## [Activity]
Reproduce the first line of the entries that follow and each later line, word for word, ending with the one containing "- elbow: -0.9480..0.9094".

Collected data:
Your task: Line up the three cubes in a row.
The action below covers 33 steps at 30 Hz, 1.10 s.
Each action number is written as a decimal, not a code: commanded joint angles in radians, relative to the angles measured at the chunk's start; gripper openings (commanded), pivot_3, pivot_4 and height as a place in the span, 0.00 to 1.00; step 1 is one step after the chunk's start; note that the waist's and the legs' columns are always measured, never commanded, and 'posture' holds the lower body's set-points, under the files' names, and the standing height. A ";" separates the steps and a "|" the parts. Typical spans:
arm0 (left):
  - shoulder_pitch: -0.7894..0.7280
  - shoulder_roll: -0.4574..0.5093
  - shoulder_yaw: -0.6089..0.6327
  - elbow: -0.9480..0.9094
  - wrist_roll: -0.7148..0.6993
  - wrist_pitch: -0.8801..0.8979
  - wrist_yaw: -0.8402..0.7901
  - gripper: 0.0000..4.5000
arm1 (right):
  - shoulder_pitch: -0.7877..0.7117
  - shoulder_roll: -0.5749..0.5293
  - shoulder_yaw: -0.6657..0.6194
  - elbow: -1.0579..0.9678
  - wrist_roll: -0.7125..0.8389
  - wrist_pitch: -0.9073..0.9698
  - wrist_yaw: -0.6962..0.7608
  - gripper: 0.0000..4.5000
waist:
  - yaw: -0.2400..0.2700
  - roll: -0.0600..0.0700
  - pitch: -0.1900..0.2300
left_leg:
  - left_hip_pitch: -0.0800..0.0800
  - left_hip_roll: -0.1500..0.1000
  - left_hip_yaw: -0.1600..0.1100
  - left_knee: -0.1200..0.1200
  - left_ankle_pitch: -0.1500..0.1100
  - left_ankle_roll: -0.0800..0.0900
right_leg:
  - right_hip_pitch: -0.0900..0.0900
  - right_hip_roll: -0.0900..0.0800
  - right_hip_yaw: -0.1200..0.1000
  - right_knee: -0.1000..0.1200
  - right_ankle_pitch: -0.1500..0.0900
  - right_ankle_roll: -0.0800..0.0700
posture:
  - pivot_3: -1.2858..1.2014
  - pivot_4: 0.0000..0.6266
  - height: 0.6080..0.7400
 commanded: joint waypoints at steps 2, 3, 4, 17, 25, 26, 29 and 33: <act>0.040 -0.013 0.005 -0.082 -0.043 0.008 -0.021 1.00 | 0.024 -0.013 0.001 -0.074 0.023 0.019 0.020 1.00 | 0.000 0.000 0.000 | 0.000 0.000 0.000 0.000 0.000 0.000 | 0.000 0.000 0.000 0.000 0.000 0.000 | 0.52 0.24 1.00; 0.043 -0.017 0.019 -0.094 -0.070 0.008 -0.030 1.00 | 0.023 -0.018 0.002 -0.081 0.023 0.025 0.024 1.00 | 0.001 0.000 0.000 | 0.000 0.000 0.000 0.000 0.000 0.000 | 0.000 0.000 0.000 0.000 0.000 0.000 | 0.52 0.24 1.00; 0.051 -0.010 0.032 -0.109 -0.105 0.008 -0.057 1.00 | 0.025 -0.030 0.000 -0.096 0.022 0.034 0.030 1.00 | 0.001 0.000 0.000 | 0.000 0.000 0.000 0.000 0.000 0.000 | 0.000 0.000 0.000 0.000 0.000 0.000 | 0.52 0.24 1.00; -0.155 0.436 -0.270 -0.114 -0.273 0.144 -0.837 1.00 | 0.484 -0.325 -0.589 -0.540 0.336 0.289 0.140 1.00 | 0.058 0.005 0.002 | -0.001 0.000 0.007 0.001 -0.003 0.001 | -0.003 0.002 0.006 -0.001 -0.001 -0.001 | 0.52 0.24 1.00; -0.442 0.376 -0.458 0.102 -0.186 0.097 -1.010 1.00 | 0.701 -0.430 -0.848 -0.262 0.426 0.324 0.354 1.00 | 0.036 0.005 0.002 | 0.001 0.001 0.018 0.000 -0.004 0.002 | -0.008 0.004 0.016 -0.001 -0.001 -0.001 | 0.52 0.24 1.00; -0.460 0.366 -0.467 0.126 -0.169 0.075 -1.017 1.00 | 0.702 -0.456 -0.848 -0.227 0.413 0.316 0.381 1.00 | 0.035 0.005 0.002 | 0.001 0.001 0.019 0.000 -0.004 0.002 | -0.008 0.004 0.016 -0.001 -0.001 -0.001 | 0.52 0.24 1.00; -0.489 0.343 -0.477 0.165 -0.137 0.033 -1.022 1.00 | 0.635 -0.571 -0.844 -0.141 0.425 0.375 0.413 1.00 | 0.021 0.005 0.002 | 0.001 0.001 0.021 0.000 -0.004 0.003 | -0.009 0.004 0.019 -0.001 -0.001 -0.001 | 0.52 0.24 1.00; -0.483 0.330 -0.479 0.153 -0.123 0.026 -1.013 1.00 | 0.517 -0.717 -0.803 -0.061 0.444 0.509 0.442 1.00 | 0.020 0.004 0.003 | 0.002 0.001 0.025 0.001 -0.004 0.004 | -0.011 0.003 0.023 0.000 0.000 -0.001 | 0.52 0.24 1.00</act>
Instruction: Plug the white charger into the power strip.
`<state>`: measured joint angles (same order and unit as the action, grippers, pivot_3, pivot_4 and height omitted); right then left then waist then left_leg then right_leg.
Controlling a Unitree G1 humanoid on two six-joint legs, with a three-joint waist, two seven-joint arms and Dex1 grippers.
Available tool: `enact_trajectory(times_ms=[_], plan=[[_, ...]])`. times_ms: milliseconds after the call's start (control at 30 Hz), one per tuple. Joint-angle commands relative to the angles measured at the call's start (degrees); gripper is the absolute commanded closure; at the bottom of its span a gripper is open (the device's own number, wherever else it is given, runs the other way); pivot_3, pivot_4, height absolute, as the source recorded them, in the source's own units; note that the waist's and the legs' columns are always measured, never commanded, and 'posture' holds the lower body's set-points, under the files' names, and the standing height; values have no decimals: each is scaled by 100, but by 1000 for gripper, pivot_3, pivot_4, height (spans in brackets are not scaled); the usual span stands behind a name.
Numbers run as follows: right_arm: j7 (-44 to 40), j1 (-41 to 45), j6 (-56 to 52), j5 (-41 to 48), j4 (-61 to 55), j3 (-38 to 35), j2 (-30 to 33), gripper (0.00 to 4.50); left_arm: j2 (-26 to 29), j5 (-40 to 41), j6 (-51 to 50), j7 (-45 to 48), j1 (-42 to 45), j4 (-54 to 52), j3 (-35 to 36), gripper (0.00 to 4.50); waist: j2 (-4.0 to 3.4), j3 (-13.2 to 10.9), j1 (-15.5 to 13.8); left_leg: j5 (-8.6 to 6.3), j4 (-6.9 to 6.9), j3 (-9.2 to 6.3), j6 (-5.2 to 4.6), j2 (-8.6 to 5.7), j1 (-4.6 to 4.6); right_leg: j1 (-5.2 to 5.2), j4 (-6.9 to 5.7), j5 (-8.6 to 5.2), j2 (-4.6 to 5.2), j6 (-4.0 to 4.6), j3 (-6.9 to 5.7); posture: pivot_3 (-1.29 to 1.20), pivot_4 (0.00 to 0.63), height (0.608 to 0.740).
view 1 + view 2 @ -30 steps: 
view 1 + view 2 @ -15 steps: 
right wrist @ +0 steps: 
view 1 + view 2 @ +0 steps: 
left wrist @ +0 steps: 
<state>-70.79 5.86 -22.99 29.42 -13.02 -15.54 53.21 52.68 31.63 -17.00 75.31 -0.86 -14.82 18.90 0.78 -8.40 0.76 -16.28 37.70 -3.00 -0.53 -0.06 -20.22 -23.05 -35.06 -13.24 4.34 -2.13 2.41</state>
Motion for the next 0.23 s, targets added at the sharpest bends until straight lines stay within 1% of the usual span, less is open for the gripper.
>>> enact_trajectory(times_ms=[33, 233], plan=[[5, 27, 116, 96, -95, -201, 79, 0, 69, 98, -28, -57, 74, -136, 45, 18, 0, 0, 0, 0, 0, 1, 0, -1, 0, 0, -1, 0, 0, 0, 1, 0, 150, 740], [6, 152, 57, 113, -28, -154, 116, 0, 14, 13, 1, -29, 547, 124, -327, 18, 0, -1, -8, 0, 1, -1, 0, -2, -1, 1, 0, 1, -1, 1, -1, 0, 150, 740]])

## [Response to the task]
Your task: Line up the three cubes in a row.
The action below covers 33 steps at 30 Hz, 1.10 s.
Each action number is written as a decimal, not a code: commanded joint angles in radians, relative to the angles measured at the chunk's start; gripper openings (commanded), pivot_3, pivot_4 and height as a place in the span, 0.00 to 1.00; step 1 is one step after the chunk's start; note that the waist's and the legs' columns are always measured, never commanded, and 'posture' holds the lower body's set-points, under the files' names, and the standing height. A ";" separates the steps and a "|" the parts. Typical spans:
arm0 (left):
  - shoulder_pitch: -0.7894..0.7280
  - shoulder_roll: -0.4574..0.5093
  - shoulder_yaw: -0.6089..0.6327
  - elbow: -0.9480..0.9094

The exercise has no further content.